## TRY IT
From the records below, print exactly the lines starting at the one containing "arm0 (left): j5" and ending at the one containing "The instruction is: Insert", ends included, and nothing else.
(RECORDS FOR THIS TASK)
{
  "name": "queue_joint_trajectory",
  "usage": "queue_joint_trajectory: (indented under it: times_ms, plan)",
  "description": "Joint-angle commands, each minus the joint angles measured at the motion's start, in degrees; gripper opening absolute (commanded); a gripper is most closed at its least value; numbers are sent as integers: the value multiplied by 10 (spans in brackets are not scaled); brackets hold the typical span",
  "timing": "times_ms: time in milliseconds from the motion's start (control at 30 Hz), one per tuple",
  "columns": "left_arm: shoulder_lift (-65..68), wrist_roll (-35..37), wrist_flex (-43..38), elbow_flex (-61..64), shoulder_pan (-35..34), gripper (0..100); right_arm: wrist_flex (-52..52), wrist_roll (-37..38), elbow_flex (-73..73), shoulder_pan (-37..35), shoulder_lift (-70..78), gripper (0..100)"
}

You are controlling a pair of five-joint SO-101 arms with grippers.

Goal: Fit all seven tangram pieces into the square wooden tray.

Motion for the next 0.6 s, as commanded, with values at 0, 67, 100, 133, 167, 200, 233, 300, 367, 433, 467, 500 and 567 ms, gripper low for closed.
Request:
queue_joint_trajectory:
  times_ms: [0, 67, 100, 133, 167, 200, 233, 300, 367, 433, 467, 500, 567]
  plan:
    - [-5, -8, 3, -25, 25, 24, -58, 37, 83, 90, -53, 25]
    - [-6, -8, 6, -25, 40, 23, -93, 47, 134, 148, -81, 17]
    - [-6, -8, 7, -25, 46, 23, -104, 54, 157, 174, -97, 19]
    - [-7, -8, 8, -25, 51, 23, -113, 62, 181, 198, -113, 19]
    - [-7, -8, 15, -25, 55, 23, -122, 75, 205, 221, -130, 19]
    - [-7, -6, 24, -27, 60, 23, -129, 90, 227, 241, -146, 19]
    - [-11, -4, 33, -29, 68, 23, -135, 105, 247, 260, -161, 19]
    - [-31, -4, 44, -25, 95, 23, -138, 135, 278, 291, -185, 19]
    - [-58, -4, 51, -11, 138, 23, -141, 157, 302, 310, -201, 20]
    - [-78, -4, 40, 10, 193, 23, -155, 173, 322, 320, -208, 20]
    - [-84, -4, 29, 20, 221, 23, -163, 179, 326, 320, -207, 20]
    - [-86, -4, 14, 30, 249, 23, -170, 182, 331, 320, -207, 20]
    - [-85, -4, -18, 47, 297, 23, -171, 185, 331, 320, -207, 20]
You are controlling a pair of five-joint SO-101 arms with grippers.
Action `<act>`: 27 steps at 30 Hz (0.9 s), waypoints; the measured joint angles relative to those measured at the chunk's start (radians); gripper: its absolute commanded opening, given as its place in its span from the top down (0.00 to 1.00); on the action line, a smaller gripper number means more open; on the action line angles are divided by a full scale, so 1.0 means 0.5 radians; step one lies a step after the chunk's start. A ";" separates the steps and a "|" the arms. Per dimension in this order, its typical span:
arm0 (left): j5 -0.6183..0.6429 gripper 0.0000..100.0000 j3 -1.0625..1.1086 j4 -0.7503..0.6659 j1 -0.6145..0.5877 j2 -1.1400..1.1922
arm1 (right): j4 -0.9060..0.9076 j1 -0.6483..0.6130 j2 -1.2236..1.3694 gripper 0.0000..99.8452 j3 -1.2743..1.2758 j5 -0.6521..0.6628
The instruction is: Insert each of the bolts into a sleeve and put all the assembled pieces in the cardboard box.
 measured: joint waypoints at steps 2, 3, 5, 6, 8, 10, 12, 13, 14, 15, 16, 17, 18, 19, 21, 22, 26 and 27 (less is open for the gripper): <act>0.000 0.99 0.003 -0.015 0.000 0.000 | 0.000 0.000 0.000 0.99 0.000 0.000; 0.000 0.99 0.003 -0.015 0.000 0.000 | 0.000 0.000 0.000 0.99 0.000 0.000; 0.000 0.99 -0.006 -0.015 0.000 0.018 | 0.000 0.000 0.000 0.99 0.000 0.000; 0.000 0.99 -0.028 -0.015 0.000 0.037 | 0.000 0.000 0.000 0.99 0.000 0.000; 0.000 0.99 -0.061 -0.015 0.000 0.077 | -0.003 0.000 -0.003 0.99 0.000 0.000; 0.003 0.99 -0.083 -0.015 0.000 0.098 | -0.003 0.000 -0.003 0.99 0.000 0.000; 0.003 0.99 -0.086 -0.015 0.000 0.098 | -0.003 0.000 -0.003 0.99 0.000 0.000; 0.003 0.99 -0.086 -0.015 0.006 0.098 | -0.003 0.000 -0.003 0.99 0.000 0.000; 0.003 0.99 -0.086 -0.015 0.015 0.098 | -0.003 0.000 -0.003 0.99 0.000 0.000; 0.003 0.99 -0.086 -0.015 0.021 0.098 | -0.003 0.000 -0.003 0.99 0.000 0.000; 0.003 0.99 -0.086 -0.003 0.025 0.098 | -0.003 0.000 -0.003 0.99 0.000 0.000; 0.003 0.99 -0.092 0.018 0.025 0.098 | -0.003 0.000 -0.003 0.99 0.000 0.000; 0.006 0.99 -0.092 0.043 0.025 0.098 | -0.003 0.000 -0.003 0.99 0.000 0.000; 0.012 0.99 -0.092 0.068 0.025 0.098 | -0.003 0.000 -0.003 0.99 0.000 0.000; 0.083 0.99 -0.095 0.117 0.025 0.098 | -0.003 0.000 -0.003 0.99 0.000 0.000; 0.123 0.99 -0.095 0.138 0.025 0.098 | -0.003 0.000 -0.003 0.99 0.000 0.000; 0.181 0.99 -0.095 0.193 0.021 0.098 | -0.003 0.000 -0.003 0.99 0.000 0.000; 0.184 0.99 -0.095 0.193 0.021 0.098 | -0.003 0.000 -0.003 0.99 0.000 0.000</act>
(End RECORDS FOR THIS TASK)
## SOLUTION TO THIS PROBLEM
arm0 (left): j5 -0.6183..0.6429 gripper 0.0000..100.0000 j3 -1.0625..1.1086 j4 -0.7503..0.6659 j1 -0.6145..0.5877 j2 -1.1400..1.1922
arm1 (right): j4 -0.9060..0.9076 j1 -0.6483..0.6130 j2 -1.2236..1.3694 gripper 0.0000..99.8452 j3 -1.2743..1.2758 j5 -0.6521..0.6628
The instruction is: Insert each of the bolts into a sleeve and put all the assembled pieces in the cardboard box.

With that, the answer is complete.